Aerospace, automotive, non-residential construction, and parts of the residential construction sectors would have more robust activity if backlogs of certain parts were not hampering production and output. If some of these chronically backordered products experience supplies improving, watch for surprises in tightening capacity across the transportation sector during this year’s peak season.
Re-Shoring Data Shows Strong Resilience in Growing US Supply Chain Capacity
Construction in manufacturing facilities has hit an all-time high with more than $189 billion in annualized spending over the past 12 months. This is 103% higher than the trend a year ago and more than $120 billion above the decade-long average prior to the pandemic. Nearly 90% of executives in various surveys report that they anticipate reshoring a portion of their global sourcing over the next 10 years.

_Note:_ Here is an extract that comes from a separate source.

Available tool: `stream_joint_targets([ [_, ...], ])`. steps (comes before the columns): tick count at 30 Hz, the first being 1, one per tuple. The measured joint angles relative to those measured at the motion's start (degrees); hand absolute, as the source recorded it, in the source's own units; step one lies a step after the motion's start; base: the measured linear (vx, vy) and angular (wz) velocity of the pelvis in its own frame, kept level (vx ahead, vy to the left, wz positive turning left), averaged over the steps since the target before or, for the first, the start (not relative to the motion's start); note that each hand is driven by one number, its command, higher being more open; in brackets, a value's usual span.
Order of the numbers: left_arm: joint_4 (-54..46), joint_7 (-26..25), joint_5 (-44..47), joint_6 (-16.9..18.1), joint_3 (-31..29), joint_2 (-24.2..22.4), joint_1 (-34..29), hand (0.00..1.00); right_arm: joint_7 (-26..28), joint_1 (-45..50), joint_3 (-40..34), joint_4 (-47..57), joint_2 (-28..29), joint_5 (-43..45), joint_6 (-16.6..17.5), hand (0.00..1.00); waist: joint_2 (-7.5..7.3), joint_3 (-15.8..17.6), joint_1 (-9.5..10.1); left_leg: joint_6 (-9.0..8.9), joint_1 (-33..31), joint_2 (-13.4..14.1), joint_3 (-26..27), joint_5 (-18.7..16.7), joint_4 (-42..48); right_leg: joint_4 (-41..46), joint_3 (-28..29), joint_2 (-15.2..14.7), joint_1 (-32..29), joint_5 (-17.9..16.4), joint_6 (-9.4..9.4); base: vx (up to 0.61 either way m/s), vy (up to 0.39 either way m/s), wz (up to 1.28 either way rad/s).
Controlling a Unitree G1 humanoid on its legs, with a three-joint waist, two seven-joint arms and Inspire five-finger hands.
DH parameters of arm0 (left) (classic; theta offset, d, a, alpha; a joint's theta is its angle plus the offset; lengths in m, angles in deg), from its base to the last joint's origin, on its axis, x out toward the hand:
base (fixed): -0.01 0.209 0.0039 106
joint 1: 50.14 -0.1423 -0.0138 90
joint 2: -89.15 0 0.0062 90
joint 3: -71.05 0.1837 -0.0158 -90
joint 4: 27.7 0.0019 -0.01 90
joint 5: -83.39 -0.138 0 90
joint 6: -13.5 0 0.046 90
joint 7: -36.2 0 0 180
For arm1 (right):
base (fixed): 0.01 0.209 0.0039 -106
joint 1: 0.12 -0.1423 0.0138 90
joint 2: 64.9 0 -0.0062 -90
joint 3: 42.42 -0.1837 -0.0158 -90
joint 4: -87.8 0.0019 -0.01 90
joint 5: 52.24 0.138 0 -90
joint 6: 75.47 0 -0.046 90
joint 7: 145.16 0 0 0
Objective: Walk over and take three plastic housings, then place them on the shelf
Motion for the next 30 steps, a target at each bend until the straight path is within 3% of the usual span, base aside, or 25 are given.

Other markets that are picking up a significant volume of source shifting is Mexico and India. Both have manufacturing sectors that are outpacing recent global slowing trends and both countries were among the faster growing global markets for manufacturing over the past 45 days.
Manufacturing in the US is being located across the board, but regions up and down the I35 corridor, Ohio Valley, and Tennessee Valley regions are picking up a significant portion. Better distribution systems, connectivity to major rail and highway systems, lower cost of living, access to affordable energy, stable talent pools, and good linkages to cross-border distribution are among the factors driving location. How this effects total US distribution and whether it increases or decreases freight volumes in some US lanes is yet to be seen. But if this trend of reshoring activity continues over the next 3-4 years at this or even 50% of the current pace, it will begin to create unexpected but permanent increases in volumes in some regions.